**Exercise brief:** Copy out, exactly, the first line of the entries below and every line after it through the one containing "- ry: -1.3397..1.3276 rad".

**Provided data:**
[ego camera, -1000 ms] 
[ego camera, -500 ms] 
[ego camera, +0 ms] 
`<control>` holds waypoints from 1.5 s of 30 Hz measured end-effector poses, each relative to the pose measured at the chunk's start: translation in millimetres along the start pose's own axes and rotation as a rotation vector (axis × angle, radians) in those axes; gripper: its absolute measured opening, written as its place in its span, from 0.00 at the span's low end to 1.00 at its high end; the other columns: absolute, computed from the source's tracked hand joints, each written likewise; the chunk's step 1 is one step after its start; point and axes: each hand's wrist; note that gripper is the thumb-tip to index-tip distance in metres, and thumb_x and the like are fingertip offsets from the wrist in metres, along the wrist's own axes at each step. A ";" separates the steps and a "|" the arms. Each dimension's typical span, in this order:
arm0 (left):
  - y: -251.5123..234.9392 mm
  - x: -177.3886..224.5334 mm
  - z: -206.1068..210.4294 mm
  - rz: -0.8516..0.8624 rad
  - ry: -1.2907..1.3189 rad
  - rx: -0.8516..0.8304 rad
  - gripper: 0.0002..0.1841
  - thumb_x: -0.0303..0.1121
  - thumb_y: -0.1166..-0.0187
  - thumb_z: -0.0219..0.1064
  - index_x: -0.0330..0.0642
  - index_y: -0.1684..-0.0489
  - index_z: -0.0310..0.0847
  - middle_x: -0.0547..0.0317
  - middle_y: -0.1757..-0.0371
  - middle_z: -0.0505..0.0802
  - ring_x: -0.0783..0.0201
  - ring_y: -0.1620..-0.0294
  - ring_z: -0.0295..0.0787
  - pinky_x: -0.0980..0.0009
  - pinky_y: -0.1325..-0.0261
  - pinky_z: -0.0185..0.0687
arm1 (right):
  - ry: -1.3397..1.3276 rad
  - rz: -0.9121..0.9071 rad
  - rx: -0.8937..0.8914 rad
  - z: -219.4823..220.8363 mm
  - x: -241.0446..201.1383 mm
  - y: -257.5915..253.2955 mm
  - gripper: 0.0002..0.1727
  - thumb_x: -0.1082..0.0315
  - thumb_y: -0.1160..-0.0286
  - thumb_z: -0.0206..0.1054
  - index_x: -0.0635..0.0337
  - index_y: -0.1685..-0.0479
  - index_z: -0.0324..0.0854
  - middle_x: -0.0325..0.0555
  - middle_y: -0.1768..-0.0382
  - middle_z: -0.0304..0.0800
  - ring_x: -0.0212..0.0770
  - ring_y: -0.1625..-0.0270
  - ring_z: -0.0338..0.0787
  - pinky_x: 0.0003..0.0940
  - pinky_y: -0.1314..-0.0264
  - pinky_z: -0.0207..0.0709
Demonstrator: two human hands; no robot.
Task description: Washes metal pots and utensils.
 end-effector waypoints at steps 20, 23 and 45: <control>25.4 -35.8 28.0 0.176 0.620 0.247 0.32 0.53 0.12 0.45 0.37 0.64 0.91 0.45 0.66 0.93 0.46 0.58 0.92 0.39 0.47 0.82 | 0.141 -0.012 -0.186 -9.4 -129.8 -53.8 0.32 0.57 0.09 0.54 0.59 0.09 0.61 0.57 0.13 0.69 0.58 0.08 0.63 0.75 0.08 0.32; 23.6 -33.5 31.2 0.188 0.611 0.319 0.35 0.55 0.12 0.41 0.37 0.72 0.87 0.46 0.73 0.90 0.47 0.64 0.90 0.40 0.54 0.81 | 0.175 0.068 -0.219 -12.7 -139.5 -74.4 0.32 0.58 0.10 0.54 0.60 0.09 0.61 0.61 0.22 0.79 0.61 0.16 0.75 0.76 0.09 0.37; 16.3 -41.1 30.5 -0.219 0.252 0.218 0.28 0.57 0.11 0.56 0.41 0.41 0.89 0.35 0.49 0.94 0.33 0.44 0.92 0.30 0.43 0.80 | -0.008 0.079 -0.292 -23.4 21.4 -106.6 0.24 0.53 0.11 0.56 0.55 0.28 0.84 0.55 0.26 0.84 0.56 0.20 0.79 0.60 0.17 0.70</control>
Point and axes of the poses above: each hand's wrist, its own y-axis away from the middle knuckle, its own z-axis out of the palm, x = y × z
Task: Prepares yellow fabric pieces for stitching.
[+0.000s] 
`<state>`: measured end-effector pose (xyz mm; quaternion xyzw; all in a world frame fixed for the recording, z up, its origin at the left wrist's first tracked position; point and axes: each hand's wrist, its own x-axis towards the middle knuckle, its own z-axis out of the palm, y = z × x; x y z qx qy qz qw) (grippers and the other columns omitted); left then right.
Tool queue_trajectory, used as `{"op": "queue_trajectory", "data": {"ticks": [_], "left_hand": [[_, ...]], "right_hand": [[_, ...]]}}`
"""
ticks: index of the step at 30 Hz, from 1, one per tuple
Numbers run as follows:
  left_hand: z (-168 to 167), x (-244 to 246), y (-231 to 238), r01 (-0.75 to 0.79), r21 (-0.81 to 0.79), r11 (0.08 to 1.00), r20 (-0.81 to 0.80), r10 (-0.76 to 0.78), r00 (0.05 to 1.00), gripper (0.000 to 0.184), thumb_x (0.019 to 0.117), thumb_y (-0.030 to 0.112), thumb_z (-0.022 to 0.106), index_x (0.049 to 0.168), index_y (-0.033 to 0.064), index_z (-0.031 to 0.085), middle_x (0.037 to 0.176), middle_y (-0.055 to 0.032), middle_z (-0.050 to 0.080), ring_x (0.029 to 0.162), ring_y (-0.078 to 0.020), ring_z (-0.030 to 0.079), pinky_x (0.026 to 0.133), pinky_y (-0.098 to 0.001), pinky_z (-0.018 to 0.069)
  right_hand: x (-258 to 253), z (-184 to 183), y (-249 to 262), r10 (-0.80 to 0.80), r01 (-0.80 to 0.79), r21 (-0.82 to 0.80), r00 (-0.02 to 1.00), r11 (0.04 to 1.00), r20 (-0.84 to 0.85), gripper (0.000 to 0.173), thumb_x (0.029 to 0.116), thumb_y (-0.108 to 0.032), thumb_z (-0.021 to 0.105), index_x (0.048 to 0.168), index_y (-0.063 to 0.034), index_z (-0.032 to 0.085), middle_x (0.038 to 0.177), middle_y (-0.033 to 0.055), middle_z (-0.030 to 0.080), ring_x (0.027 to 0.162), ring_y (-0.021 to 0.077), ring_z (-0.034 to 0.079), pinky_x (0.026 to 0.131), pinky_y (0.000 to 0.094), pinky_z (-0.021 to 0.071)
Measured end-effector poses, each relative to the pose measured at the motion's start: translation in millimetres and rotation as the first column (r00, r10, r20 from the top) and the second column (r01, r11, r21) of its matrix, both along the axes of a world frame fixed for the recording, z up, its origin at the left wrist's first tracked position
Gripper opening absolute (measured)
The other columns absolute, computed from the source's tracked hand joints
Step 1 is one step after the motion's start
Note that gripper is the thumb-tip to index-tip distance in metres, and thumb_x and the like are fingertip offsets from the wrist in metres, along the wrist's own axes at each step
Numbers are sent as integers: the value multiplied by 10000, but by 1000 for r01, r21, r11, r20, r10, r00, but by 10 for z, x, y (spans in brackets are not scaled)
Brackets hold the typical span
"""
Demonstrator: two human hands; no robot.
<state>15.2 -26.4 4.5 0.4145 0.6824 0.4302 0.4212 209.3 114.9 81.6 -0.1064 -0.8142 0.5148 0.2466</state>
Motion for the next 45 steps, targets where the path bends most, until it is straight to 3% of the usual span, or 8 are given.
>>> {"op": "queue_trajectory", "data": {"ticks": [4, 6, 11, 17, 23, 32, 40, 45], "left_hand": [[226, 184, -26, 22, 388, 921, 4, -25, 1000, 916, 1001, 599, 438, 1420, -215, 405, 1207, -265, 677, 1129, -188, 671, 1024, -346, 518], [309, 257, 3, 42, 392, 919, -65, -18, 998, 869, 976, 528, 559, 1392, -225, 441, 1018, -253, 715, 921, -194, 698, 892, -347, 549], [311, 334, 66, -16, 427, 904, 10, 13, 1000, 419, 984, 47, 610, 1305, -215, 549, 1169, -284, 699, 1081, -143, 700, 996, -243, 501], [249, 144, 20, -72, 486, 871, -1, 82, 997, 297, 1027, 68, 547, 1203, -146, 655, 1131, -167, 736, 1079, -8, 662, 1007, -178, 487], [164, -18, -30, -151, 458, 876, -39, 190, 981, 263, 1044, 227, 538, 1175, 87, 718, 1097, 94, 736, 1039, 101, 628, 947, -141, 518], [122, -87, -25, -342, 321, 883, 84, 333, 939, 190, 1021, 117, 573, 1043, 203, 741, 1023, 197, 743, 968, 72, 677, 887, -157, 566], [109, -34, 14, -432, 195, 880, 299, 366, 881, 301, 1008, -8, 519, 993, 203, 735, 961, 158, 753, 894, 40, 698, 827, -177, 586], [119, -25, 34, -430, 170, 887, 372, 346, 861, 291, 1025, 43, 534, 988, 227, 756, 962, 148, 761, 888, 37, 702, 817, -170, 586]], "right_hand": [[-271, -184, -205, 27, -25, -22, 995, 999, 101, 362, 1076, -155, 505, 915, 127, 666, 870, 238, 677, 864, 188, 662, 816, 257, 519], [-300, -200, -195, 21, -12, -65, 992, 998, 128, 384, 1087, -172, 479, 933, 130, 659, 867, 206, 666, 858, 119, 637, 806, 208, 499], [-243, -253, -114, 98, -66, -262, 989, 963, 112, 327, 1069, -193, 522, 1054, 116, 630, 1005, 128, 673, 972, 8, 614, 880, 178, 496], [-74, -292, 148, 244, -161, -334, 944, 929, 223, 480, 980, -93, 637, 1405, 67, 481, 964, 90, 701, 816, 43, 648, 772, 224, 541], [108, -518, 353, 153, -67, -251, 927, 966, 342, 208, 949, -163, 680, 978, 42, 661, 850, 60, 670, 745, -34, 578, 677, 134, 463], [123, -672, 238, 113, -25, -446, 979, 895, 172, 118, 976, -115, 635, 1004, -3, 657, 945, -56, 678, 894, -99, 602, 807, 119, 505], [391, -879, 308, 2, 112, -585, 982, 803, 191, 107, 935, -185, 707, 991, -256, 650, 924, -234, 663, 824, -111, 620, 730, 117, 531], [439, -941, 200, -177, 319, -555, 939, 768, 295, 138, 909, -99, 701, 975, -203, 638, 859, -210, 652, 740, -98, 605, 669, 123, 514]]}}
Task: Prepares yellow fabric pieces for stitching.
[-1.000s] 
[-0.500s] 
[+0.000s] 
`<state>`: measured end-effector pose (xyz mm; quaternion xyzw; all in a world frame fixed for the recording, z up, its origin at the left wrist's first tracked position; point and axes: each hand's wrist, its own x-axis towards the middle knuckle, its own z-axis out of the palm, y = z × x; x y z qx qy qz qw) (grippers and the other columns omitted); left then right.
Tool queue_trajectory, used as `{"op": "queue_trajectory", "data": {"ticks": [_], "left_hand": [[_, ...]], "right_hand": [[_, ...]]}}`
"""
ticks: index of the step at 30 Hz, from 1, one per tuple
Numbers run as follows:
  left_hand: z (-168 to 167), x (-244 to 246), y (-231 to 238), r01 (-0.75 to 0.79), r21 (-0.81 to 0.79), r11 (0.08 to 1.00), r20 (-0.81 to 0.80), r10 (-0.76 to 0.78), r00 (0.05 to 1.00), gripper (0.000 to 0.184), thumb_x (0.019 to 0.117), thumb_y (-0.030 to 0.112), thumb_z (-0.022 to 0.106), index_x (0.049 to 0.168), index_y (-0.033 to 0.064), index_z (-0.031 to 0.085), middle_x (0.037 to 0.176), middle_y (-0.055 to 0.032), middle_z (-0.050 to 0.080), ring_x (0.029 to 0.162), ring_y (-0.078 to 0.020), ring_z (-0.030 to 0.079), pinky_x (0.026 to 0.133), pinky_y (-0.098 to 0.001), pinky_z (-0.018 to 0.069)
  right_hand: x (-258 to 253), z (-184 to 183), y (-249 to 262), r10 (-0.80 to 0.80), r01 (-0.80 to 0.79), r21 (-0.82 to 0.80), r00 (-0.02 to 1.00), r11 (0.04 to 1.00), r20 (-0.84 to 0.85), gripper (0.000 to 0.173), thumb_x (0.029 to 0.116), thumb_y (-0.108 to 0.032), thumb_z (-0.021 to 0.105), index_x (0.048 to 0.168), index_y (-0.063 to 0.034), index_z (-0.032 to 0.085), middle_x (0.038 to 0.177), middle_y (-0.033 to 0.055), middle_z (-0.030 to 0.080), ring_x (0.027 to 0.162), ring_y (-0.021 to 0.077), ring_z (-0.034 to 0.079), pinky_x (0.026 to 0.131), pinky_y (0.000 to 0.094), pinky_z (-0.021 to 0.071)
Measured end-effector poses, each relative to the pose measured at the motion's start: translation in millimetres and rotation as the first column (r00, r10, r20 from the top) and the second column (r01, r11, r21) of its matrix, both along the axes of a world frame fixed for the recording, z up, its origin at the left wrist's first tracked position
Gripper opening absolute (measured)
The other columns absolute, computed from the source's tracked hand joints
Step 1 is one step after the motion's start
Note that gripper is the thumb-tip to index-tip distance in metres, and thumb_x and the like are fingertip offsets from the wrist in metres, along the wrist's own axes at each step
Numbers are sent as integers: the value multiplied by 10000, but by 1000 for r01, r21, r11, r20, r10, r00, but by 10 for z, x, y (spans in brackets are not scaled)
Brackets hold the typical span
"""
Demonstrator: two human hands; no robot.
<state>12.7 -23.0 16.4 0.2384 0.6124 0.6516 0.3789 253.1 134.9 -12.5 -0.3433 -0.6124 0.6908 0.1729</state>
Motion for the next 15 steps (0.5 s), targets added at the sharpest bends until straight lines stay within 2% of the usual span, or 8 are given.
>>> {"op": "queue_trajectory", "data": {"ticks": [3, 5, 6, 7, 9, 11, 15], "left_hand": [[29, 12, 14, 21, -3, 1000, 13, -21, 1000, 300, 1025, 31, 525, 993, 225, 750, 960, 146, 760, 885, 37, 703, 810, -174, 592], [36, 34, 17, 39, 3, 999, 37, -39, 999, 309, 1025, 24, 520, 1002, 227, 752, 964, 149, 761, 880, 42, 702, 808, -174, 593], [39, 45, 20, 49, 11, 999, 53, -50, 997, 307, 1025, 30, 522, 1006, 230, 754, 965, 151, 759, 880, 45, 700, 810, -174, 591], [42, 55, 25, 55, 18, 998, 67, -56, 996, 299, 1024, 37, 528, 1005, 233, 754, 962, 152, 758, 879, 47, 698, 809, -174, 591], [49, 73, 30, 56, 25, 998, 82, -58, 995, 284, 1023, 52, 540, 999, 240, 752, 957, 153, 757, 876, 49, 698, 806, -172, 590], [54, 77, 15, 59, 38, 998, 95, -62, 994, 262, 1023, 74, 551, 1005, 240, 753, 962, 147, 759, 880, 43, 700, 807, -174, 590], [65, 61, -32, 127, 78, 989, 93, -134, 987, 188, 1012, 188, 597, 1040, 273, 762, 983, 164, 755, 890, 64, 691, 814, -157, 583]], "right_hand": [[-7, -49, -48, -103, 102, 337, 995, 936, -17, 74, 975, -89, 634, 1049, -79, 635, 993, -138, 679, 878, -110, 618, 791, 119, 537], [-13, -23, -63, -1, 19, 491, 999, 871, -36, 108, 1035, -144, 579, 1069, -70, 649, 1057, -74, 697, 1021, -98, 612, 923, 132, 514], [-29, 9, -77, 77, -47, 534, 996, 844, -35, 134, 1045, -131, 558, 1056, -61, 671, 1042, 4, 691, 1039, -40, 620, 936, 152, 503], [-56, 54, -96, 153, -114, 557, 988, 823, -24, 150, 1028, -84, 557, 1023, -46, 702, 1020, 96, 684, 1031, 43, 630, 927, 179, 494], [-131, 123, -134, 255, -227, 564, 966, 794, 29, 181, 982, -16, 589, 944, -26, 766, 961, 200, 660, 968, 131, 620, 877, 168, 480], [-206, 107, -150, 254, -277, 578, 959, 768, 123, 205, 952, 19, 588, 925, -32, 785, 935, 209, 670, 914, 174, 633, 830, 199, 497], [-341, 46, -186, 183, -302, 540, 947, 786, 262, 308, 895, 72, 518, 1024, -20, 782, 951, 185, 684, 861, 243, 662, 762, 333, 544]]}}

**Output for this exercise:**
[ego camera, -1000 ms] 
[ego camera, -500 ms] 
[ego camera, +0 ms] 
`<control>` holds waypoints from 1.5 s of 30 Hz measured end-effector poses, each relative to the pose measured at the chunk's start: translation in millimetres along the start pose's own axes and rotation as a rotation vector (axis × angle, radians) in those axes; gripper: its absolute measured opening, written as its place in its span, from 0.00 at the span's low end to 1.00 at its high end; the other columns: absolute, computed from the source's tracked hand joints, each written likewise; the chunk's step 1 is one step after its start; point and axes: each hand's wrist; note that gripper is the thumb-tip to index-tip distance in metres, and thumb_x and the like are fingertip offsets from the wrist in metres, along the wrist's own axes at each step. A ";" separates the steps and a "|" the arms. Each dimension's typical span, in this order:
arm0 (left):
  - y: -251.5123..234.9392 mm
  - x: -177.3886..224.5334 mm
  - z: -206.1068..210.4294 mm
  - rz: -0.8516..0.8624 rad
  - ry: -1.2907..1.3189 rad
  - rx: -0.8516..0.8304 rad
  - gripper: 0.0002..0.1841
  - thumb_x: -0.0303..0.1121
  - thumb_y: -0.1166..-0.0187
  - thumb_z: -0.0219..0.1064
  - index_x: -0.0330..0.0642
  - index_y: -0.1684..-0.0489
  - index_z: -0.0310..0.0847
  - middle_x: -0.0547..0.0317
  - middle_y: -0.1757..-0.0371
  - middle_z: -0.0505..0.0802
  - ring_x: -0.0783..0.0201
  - ring_y: -0.1620..-0.0294
  - ring_z: -0.0295..0.0787
  - pinky_x: -0.0980..0.0009
  - pinky_y: -0.1325..-0.0261
  - pinky_z: -0.0185..0.0687
arm1 (right):
  - ry: -1.3397..1.3276 rad

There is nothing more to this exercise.